Killing Pasco.   Yeah, it was a rhetorical question.

“Gordon must have thought the show needed a murder,” my agent says.  “Didn’t Pasco snitch on the big goombah?”

“We had a murder three episodes ago,” I say.

“But it was some minor character killing another minor character.  You know Pasco’s murder is big enough to take the story in a new direction.”

“Yeah, I kill him, then what.   What about me?”

Silence.  Then my agent says, “What does the script call for?”

I tell him it says, “Frankie shoots Pasco point blank between the eyes. “

My agent says, “I see what you mean.  You’re talking about your future.  I  guess you’re going to have to wait to see what the next script says.  It ain’t real life.”

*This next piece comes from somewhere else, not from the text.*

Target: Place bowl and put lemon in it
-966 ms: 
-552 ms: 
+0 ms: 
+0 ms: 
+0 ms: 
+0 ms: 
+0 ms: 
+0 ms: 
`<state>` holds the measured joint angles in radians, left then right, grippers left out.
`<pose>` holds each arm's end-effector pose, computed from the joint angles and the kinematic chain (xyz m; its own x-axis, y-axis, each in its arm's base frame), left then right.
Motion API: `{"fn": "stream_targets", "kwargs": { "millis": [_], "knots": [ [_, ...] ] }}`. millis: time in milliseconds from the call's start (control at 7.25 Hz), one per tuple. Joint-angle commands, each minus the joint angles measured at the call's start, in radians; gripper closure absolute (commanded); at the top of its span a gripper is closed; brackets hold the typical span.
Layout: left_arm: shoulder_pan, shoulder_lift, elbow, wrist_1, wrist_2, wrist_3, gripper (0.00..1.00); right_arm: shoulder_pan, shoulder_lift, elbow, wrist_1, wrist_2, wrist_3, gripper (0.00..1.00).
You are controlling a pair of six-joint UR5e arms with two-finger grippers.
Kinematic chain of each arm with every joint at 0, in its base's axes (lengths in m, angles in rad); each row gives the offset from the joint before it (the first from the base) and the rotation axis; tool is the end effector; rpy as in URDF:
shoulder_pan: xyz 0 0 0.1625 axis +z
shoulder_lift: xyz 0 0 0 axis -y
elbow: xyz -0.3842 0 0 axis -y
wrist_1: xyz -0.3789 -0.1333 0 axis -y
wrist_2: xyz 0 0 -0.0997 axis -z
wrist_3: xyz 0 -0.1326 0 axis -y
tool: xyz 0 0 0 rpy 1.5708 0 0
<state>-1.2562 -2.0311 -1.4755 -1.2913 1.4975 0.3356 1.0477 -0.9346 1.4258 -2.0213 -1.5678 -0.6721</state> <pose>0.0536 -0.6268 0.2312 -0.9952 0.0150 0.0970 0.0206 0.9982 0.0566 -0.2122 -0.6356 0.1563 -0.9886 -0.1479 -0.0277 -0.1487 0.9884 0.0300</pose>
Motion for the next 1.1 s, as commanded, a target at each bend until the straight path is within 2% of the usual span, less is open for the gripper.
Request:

So, two days later I clock in at the studio for filming that episode and head over to make-up.  Last season my Frankie got into a knife fight that left a scar over his right eye that always takes extra time.  That scar feels like a badge.  Sometimes, when I wipe off the makeup I leave it on and wear it out drinking with the cast.  That day, “Pasco” gives me a thumbs up to show there’s no hard feelings.  He’s young.  He’ll get more parts.  “Let’s have a beer – after I die,” he says, “after you kill me while I’m taking a piss.”  He sticks his hips out and pretends to pull his zipper down for practice.  We both laugh, knowing that an hour later as the cameras roll he will die—twice.  That’s how it’s known in the industry.

Minutes later we’re on set–the men’s room of a sleazy bar.  The door says WC.  A flickering bulb is about to go out.  Pasco is facing one of two stained urinals.   The audience knows that Pasco’s been making gruesome dire threats to my Frankie.  I emerge from a stall.  I fire my gun point blank at Pasco.   Point blank, just like the script says and he dies a messy death.  Special FX people goop up the mirror good behind Pasco’s shattered skull, red streaks on the urinal, blood snaking downhill to the drain.  I step over his body.  Before I exit, I look in the bloody mirror and run my hands over my hair to smooth it down, a gesture that came to me out of the blue in season 2, one I was told that Gordon loved.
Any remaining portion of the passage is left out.